**What to do**
Transcribe the data below in full, exactly.

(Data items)
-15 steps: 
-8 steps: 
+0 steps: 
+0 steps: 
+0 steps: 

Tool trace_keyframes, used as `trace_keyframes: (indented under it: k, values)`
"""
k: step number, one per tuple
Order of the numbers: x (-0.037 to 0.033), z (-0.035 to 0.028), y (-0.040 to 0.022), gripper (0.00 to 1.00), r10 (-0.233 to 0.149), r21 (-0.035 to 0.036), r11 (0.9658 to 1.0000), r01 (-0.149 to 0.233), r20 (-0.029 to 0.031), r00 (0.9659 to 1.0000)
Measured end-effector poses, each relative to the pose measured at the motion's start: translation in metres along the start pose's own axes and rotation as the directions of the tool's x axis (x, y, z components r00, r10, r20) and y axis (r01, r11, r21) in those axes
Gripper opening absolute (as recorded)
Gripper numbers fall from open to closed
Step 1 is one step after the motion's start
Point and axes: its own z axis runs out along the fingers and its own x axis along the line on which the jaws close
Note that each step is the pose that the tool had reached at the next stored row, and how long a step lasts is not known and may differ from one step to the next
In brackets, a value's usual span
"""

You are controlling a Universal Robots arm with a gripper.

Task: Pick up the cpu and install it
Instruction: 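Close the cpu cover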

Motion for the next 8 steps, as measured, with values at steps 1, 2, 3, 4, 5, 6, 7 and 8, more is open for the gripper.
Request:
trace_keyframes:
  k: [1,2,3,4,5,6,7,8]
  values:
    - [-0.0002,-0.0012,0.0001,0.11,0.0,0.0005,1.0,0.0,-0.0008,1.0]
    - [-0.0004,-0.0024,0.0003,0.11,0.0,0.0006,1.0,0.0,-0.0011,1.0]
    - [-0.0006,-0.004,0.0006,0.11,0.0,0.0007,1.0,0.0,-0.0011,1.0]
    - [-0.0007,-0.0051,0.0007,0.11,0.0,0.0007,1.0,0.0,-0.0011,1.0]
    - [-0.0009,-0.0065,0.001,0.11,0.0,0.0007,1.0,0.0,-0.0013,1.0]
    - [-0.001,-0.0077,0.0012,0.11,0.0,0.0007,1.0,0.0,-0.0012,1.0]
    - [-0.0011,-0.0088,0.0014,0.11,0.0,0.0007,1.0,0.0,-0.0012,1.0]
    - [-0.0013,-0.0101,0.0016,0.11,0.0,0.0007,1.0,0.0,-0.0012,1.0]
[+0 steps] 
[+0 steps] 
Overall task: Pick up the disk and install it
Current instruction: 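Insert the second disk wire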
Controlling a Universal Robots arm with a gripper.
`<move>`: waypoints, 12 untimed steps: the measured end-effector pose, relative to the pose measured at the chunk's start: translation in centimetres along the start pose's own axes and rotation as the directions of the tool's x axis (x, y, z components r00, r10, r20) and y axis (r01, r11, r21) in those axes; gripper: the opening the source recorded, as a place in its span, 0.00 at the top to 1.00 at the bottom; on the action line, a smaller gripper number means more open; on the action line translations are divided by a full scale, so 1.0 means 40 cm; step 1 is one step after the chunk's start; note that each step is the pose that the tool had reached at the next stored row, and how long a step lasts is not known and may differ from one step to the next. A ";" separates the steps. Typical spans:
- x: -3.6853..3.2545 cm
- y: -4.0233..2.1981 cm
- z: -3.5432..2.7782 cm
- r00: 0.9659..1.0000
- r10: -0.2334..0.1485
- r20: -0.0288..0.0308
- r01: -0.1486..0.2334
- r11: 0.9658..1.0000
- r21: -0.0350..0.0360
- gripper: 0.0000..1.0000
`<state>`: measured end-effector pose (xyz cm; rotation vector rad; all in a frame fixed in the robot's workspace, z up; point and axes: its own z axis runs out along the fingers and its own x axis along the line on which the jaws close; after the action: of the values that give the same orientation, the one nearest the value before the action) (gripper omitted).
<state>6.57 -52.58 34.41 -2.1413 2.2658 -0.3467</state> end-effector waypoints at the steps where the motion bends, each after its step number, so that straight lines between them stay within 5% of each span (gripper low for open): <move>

**Answer section**
-15 steps: 
-8 steps: 
+0 steps: 
+0 steps: 
+0 steps: 

Tool trace_keyframes, used as `trace_keyframes: (indented under it: k, values)`
"""
k: step number, one per tuple
Order of the numbers: x (-0.037 to 0.033), z (-0.035 to 0.028), y (-0.040 to 0.022), gripper (0.00 to 1.00), r10 (-0.233 to 0.149), r21 (-0.035 to 0.036), r11 (0.9658 to 1.0000), r01 (-0.149 to 0.233), r20 (-0.029 to 0.031), r00 (0.9659 to 1.0000)
Measured end-effector poses, each relative to the pose measured at the motion's start: translation in metres along the start pose's own axes and rotation as the directions of the tool's x axis (x, y, z components r00, r10, r20) and y axis (r01, r11, r21) in those axes
Gripper opening absolute (as recorded)
Gripper numbers fall from open to closed
Step 1 is one step after the motion's start
Point and axes: its own z axis runs out along the fingers and its own x axis along the line on which the jaws close
Note that each step is the pose that the tool had reached at the next stored row, and how long a step lasts is not known and may differ from one step to the next
In brackets, a value's usual span
"""

You are controlling a Universal Robots arm with a gripper.

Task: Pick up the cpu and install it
Instruction: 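Close the cpu cover
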
Motion for the next 8 steps, as measured, with values at steps 1, 2, 3, 4, 5, 6, 7 and 8, more is open for the gripper.
Request:
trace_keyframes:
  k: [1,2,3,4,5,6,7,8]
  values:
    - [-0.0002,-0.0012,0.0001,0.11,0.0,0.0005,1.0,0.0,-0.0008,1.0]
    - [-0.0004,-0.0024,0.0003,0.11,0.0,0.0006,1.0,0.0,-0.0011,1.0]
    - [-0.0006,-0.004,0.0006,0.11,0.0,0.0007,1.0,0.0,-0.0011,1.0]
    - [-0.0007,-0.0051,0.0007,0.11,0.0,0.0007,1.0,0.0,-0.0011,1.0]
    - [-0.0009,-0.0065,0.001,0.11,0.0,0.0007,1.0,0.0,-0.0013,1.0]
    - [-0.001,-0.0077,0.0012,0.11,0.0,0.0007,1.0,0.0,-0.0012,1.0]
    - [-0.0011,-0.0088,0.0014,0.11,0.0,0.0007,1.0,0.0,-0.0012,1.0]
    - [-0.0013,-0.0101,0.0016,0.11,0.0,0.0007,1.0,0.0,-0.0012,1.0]
[+0 steps] 
[+0 steps] 
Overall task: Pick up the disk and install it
Current instruction: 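Insert the second disk wire
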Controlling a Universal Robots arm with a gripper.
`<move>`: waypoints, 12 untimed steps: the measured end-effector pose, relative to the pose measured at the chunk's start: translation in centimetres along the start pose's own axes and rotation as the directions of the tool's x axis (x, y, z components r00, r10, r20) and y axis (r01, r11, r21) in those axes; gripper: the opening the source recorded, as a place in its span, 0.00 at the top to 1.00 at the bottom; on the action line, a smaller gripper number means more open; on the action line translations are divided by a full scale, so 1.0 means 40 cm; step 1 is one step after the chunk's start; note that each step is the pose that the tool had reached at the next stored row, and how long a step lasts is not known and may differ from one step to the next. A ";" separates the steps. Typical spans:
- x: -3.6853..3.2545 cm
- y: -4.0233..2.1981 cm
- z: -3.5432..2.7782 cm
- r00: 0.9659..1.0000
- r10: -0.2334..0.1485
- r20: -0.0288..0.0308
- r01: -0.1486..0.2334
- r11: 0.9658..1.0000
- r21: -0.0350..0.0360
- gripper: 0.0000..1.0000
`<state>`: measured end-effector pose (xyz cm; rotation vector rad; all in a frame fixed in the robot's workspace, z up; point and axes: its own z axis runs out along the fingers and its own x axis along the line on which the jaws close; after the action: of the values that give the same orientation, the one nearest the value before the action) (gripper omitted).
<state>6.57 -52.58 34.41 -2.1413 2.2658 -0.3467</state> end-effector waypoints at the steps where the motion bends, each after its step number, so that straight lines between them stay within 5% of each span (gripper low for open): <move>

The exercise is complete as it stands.